# This Notebook represent our initial implementation

# VIZUALISATION 1 

**How do baby names evolve over time?**

**Are there names that have consistently remained popular or unpopular?**

**Are there some that have were suddenly or briefly popular or unpopular?**

**Are there trends in time?**

**Stacked bar chart**

We created here a stacked bar chart using Altair to display the top 10 most popular names over the years. It encodes the x-axis with the annais field as an ordinal scale, the y-axis with the sum of nombre field as a quantitative scale, and the color of the bars with the preusuel field. Additionally, it includes a tooltip that shows the name, year, and count for each bar.

The strengths of using a stacked bar chart to display the top names for each year in a bar chart format include:

**Comparison**: A stacked bar chart allows for easy visual comparison between names within each year. We can quickly identify the most popular and least popular names by comparing the heights of the bars.

**Trend Analysis**: By observing the changes in the distribution of the stacked bars over the years, We can identify trends in name popularity. For example, We can see if certain names consistently remain popular or if there are fluctuations in their popularity.

**Total Count**: The stacked bars also provide information on the total count of names in a given year. By looking at the overall height of the bars, We can understand the total number of occurrences of names and compare it across different years.

**Name Contributions**: The stacked nature of the bars allows us to see the contribution of each name to the total count. This helps in identifying the relative popularity of different names within a year.

However, there are also some potential weaknesses to consider:

**Visual Clutter**: There are too many names the dataset spans a large number of years so the stacked bar chart can become visually cluttered and challenging to interpret. This makes it difficult to distinguish individual names and observe trends clearly.

**Lack of Granularity**: A stacked bar chart provides an overview of name popularity trends but may not offer detailed insights into specific names or their variations (e.g., spelling variations).
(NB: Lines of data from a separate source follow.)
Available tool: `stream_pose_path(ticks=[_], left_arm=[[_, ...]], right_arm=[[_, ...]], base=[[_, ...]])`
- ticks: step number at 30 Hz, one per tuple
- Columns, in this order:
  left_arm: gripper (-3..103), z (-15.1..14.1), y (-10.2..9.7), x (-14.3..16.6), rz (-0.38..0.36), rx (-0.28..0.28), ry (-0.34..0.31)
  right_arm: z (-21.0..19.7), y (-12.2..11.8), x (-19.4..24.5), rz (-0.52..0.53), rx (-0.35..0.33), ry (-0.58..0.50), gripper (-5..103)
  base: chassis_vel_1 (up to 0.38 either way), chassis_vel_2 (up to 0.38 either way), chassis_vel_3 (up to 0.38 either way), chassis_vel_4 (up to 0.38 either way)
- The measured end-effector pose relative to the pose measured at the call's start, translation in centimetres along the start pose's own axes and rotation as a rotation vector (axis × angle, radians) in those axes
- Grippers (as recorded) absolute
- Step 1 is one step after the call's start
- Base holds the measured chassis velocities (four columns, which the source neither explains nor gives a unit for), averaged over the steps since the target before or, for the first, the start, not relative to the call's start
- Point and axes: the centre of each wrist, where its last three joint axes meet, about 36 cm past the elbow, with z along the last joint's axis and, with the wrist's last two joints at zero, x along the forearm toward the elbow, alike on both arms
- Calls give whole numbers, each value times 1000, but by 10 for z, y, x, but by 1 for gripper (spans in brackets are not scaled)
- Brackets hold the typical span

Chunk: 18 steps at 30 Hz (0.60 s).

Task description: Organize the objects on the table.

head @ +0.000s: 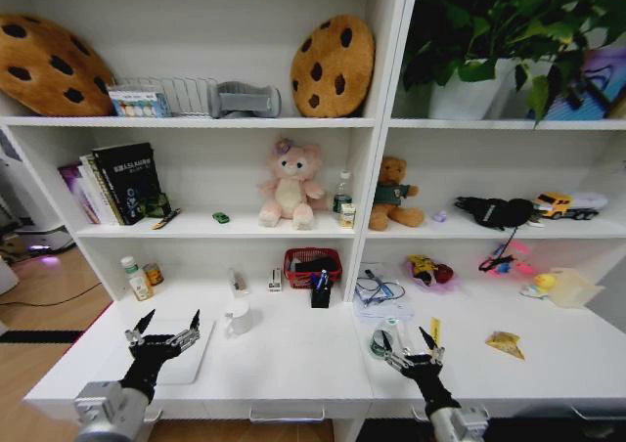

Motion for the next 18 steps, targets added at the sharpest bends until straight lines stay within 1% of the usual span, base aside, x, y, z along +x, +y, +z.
stream_pose_path(ticks=[10,14,18], left_arm=[[100,0,0,0,0,0,0],[100,0,0,0,0,0,0],[100,0,0,0,0,0,0]], right_arm=[[13,-12,-43,-17,-32,52,100],[20,-9,-51,-38,-38,62,100],[21,-4,-50,-54,-44,63,100]], base=[[4,4,-7,-3],[0,0,0,0],[0,0,0,0]])
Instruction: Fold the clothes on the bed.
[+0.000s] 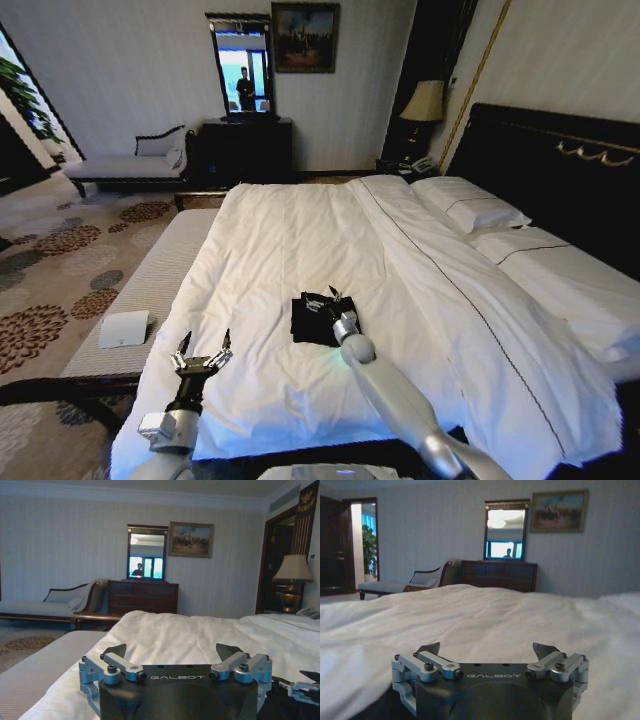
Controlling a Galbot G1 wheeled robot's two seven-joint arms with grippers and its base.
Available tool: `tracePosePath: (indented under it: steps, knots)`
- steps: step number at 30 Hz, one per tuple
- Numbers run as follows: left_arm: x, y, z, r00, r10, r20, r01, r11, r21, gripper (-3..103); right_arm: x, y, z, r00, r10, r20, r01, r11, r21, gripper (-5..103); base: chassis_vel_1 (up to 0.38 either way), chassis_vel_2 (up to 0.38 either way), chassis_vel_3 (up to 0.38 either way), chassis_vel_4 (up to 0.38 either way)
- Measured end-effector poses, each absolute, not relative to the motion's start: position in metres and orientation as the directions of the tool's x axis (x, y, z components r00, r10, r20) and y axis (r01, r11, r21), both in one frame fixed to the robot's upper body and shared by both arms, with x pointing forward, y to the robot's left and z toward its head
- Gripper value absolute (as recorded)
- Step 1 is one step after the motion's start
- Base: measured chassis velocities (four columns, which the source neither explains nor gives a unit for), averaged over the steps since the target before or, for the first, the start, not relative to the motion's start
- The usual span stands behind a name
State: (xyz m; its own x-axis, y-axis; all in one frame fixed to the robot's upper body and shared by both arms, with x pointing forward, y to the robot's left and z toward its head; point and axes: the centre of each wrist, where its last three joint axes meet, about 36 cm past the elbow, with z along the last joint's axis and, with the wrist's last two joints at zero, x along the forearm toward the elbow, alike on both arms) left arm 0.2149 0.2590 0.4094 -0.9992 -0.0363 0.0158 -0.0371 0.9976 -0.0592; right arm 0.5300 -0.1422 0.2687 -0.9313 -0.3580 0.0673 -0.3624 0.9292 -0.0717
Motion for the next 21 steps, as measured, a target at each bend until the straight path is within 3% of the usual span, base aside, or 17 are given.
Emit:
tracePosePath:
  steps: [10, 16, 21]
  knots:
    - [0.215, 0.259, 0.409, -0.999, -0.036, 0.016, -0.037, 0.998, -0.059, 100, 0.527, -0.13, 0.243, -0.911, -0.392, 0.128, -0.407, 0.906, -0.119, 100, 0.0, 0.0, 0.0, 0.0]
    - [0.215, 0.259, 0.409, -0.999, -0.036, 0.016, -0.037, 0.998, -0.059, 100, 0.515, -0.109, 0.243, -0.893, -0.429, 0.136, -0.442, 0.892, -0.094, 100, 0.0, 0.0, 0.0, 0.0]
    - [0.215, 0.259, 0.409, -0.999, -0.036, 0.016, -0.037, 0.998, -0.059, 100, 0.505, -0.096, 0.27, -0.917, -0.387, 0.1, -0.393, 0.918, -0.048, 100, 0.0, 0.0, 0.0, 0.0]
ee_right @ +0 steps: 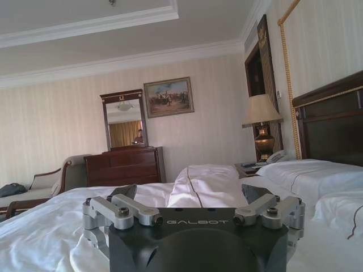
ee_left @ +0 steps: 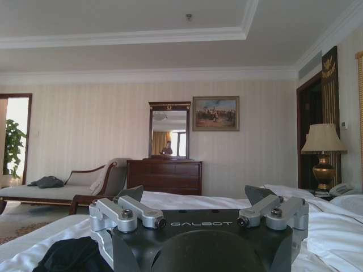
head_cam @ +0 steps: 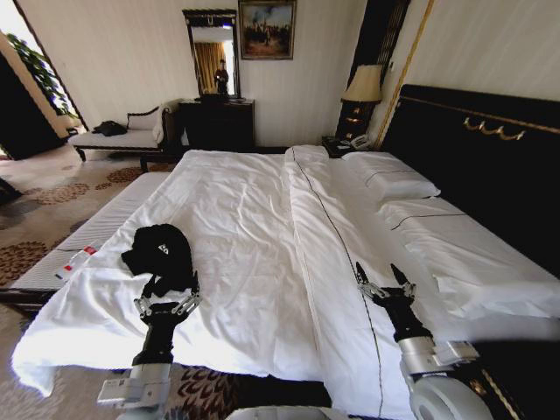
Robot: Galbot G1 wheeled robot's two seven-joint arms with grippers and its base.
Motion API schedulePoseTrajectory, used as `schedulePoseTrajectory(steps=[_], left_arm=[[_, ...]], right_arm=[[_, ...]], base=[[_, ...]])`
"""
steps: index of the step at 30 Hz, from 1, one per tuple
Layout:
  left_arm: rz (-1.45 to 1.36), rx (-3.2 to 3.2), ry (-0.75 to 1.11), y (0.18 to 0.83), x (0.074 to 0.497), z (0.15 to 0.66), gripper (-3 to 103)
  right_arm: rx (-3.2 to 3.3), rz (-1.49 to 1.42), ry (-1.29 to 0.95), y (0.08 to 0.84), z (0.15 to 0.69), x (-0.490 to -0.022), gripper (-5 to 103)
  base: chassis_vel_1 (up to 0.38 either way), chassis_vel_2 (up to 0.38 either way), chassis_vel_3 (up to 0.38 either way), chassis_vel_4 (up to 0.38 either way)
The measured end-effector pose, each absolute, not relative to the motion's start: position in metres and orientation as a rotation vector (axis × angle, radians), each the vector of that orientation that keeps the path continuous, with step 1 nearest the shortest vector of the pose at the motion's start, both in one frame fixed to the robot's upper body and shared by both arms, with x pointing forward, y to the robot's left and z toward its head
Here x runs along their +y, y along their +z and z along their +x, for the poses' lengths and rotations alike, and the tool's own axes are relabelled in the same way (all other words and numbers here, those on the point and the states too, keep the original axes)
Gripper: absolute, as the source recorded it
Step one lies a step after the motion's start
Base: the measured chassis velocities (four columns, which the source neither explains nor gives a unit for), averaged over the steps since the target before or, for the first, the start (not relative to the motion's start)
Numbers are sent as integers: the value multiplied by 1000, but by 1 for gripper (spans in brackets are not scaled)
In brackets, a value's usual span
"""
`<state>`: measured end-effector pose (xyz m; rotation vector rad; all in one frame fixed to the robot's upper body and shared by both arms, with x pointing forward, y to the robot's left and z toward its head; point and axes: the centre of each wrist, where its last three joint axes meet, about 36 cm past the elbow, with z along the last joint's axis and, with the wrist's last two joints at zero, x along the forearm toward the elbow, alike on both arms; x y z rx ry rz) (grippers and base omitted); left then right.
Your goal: Fold the clothes on the bed.
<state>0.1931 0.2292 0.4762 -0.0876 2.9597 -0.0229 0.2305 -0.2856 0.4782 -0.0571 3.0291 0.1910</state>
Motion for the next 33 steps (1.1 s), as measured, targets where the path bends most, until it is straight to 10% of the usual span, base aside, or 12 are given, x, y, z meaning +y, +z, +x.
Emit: schedulePoseTrajectory(steps=[33], left_arm=[[-106, 2948, -17, 479, 230, 193, 100]], right_arm=[[3024, -1, 204, 476, 231, -286, 100]], base=[[-1, 9, 0, -10]])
**Data Size Limitations**: We encounter limitations in terms of the number of names or years that can be effectively displayed in a single chart.

In [1]:
import altair as alt
import pandas as pd

# Load the data
names = pd.read_csv("dpt2020.csv", sep=";")

names.drop(names[names.preusuel == '_PRENOMS_RARES'].index, inplace=True)
names.drop(names[names.dpt == 'XX'].index, inplace=True)

# Aggregating the data to find top 10 names for each year
top_10_names = names.groupby('annais').apply(lambda x: x.nlargest(10, 'nombre')).reset_index(drop=True)

In [2]:
# Creating the stacked bar chart
chart = alt.Chart(top_10_names).mark_bar().encode(
    x='annais:O',
    y='sum(nombre):Q',
    color='preusuel:N',
    tooltip=['preusuel:N', 'annais:O', 'nombre:Q']
).properties(
    width=900,
    height=600,
    title='Top 10 Most Popular Names Over the Years'
)

chart

**Visualization 2 :**

**Is there a regional effect in the data?**

**Are some names more popular in some regions?**

**Are popular names generally popular across the whole country?**

In [3]:
import altair as alt
import pandas as pd
import geopandas as gpd # Requires geopandas -- e.g.: conda install -c conda-forge geopandas
alt.data_transformers.enable('json') # Let Altair/Vega-Lite work with large data sets


DataTransformerRegistry.enable('json')

In [4]:
names = pd.read_csv("dpt2020.csv", sep=";")
names.drop(names[names.preusuel == '_PRENOMS_RARES'].index, inplace=True)
names.drop(names[names.dpt == 'XX'].index, inplace=True)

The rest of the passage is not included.